* _WHAT YOU NEED TO DO_: Pictures stay out of the answer, but every line of the material must be restated exactly.

* _DATASET CONTENT_:
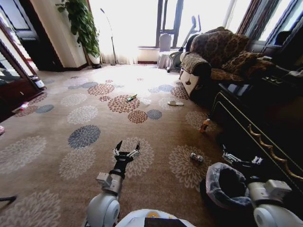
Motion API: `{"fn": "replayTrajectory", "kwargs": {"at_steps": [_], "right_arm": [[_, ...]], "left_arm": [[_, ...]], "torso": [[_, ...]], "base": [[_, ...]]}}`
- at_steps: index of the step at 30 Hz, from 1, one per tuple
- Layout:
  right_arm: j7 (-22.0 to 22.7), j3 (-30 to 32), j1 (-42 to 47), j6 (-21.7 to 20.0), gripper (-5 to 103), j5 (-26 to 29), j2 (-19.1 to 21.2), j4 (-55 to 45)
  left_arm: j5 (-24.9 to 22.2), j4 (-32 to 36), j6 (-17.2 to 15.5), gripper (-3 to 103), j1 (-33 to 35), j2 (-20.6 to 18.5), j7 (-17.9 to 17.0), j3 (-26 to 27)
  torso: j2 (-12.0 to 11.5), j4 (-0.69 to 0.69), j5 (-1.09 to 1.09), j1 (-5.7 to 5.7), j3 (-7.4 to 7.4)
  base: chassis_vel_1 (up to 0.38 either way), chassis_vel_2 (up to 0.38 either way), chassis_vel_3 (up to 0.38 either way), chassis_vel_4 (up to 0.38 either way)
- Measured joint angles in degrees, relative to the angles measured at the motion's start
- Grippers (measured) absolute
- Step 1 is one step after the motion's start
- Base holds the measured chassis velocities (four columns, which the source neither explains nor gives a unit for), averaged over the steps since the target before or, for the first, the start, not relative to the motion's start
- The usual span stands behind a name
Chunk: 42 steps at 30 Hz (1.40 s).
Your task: Pick up the trash from the ground and place it into the trash bin.
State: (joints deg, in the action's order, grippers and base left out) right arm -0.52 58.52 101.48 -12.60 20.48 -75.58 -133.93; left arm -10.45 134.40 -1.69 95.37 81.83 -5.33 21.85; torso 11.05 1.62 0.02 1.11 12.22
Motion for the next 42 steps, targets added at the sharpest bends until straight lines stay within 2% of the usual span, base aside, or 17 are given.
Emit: {"fn": "replayTrajectory", "kwargs": {"at_steps": [7, 13, 15, 18, 20, 22, 23, 25, 27, 28, 30, 37, 42], "right_arm": [[-0.56, 0.0, 0.12, -3.42, 100, -1.5, 0.8, -2.18], [-1.93, -0.05, 0.64, -3.44, 100, -2.96, 0.96, -2.32], [-3.24, 0.62, 0.83, -3.94, 100, -2.32, 1.21, -1.65], [-4.33, 1.12, 0.77, -5.31, 100, -0.54, 1.72, 0.1], [-4.3, 1.17, 0.58, -7.78, 100, 2.57, 3.03, 2.26], [-4.23, 1.13, 0.39, -8.98, 100, 3.26, 3.96, 3.23], [-4.55, 1.14, -0.05, -10.36, 100, 3.08, 5.59, 4.97], [-4.8, 1.18, -0.27, -10.88, 100, 2.82, 6.31, 5.7], [-6.17, 1.71, -1.16, -13.08, 100, 2.25, 9.64, 9.42], [-6.17, 1.71, -1.16, -13.08, 100, 2.25, 9.64, 9.42], [-7.26, 1.89, -1.49, -14.04, 100, 2.47, 12.56, 13.53], [-8.0, 1.04, -4.67, -12.73, 100, 2.63, 17.39, 24.28], [-7.96, 0.1, -7.26, -11.68, 100, 3.29, 18.25, 30.07]], "left_arm": [[-2.41, 0.2, 5.16, 100, -0.18, 1.01, -0.72, 0.17], [-2.64, 3.11, 3.75, 100, 0.29, 0.39, 1.98, 0.82], [-0.62, 3.68, 2.0, 100, 0.49, -0.22, 3.09, 1.58], [1.35, 3.69, 1.48, 100, 0.8, -0.67, 4.44, 2.34], [2.18, 3.73, 1.41, 100, 1.92, -0.69, 5.15, 2.51], [2.5, 3.74, 1.44, 100, 2.45, -0.47, 5.22, 2.51], [2.79, 3.52, 1.84, 100, 2.87, -0.11, 5.23, 2.43], [2.82, 3.29, 1.99, 100, 2.93, 0.01, 5.22, 2.38], [2.72, 2.39, 2.22, 100, 2.89, 0.24, 5.16, 2.13], [2.72, 2.39, 2.22, 100, 2.89, 0.24, 5.16, 2.13], [2.16, 1.5, 2.53, 100, 2.44, 0.28, 5.02, 1.93], [1.26, -1.93, 3.39, 100, 1.05, 0.7, 3.78, 1.17], [1.02, -3.14, 3.39, 100, 0.54, 0.73, 3.95, 0.97]], "torso": [[0.0, 0.0, -0.03, 0.0, 0.0], [0.0, 0.0, -0.02, 0.0, 0.0], [0.0, 0.0, -0.02, 0.0, 0.0], [0.0, -0.01, -0.02, 0.0, 0.0], [0.0, 0.0, -0.01, 0.0, 0.0], [0.0, 0.0, -0.01, 0.0, 0.0], [0.0, 0.0, -0.01, 0.0, 0.0], [0.0, 0.0, -0.01, 0.0, 0.0], [0.0, 0.0, -0.01, 0.0, 0.0], [0.0, 0.0, -0.01, 0.0, 0.0], [0.0, 0.0, -0.01, 0.0, 0.0], [0.0, 0.0, -0.01, 0.0, 0.0], [0.0, 0.0, -0.01, 0.0, 0.0]], "base": [[0.0, 0.0, 0.0, 0.0], [0.0, 0.0, 0.0, 0.0], [0.0, 0.0, 0.0, 0.0], [0.0, 0.0, 0.0, 0.0], [0.0, 0.0, 0.0, 0.0], [0.0, 0.0, 0.0, 0.0], [0.0, 0.0, 0.0, 0.0], [0.0, 0.0, 0.0, 0.0], [0.0, 0.0, 0.0, 0.0], [0.0, 0.0, 0.0, 0.0], [0.0, 0.0, 0.0, 0.0], [0.0, 0.0, 0.0, 0.0], [0.0, 0.0, 0.0, 0.0]]}}
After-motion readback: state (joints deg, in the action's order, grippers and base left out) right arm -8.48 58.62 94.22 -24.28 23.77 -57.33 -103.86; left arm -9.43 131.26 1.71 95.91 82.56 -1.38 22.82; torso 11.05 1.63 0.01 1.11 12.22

* _ANSWER TO THIS PROBLEM_:
Motion API: `{"fn": "replayTrajectory", "kwargs": {"at_steps": [_], "right_arm": [[_, ...]], "left_arm": [[_, ...]], "torso": [[_, ...]], "base": [[_, ...]]}}`
- at_steps: index of the step at 30 Hz, from 1, one per tuple
- Layout:
  right_arm: j7 (-22.0 to 22.7), j3 (-30 to 32), j1 (-42 to 47), j6 (-21.7 to 20.0), gripper (-5 to 103), j5 (-26 to 29), j2 (-19.1 to 21.2), j4 (-55 to 45)
  left_arm: j5 (-24.9 to 22.2), j4 (-32 to 36), j6 (-17.2 to 15.5), gripper (-3 to 103), j1 (-33 to 35), j2 (-20.6 to 18.5), j7 (-17.9 to 17.0), j3 (-26 to 27)
  torso: j2 (-12.0 to 11.5), j4 (-0.69 to 0.69), j5 (-1.09 to 1.09), j1 (-5.7 to 5.7), j3 (-7.4 to 7.4)
  base: chassis_vel_1 (up to 0.38 either way), chassis_vel_2 (up to 0.38 either way), chassis_vel_3 (up to 0.38 either way), chassis_vel_4 (up to 0.38 either way)
- Measured joint angles in degrees, relative to the angles measured at the motion's start
- Grippers (measured) absolute
- Step 1 is one step after the motion's start
- Base holds the measured chassis velocities (four columns, which the source neither explains nor gives a unit for), averaged over the steps since the target before or, for the first, the start, not relative to the motion's start
- The usual span stands behind a name
Chunk: 42 steps at 30 Hz (1.40 s).
Your task: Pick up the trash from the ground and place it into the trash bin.
State: (joints deg, in the action's order, grippers and base left out) right arm -0.52 58.52 101.48 -12.60 20.48 -75.58 -133.93; left arm -10.45 134.40 -1.69 95.37 81.83 -5.33 21.85; torso 11.05 1.62 0.02 1.11 12.22
Motion for the next 42 steps, targets added at the sharpest bends until straight lines stay within 2% of the usual span, base aside, or 17 are given.
Emit: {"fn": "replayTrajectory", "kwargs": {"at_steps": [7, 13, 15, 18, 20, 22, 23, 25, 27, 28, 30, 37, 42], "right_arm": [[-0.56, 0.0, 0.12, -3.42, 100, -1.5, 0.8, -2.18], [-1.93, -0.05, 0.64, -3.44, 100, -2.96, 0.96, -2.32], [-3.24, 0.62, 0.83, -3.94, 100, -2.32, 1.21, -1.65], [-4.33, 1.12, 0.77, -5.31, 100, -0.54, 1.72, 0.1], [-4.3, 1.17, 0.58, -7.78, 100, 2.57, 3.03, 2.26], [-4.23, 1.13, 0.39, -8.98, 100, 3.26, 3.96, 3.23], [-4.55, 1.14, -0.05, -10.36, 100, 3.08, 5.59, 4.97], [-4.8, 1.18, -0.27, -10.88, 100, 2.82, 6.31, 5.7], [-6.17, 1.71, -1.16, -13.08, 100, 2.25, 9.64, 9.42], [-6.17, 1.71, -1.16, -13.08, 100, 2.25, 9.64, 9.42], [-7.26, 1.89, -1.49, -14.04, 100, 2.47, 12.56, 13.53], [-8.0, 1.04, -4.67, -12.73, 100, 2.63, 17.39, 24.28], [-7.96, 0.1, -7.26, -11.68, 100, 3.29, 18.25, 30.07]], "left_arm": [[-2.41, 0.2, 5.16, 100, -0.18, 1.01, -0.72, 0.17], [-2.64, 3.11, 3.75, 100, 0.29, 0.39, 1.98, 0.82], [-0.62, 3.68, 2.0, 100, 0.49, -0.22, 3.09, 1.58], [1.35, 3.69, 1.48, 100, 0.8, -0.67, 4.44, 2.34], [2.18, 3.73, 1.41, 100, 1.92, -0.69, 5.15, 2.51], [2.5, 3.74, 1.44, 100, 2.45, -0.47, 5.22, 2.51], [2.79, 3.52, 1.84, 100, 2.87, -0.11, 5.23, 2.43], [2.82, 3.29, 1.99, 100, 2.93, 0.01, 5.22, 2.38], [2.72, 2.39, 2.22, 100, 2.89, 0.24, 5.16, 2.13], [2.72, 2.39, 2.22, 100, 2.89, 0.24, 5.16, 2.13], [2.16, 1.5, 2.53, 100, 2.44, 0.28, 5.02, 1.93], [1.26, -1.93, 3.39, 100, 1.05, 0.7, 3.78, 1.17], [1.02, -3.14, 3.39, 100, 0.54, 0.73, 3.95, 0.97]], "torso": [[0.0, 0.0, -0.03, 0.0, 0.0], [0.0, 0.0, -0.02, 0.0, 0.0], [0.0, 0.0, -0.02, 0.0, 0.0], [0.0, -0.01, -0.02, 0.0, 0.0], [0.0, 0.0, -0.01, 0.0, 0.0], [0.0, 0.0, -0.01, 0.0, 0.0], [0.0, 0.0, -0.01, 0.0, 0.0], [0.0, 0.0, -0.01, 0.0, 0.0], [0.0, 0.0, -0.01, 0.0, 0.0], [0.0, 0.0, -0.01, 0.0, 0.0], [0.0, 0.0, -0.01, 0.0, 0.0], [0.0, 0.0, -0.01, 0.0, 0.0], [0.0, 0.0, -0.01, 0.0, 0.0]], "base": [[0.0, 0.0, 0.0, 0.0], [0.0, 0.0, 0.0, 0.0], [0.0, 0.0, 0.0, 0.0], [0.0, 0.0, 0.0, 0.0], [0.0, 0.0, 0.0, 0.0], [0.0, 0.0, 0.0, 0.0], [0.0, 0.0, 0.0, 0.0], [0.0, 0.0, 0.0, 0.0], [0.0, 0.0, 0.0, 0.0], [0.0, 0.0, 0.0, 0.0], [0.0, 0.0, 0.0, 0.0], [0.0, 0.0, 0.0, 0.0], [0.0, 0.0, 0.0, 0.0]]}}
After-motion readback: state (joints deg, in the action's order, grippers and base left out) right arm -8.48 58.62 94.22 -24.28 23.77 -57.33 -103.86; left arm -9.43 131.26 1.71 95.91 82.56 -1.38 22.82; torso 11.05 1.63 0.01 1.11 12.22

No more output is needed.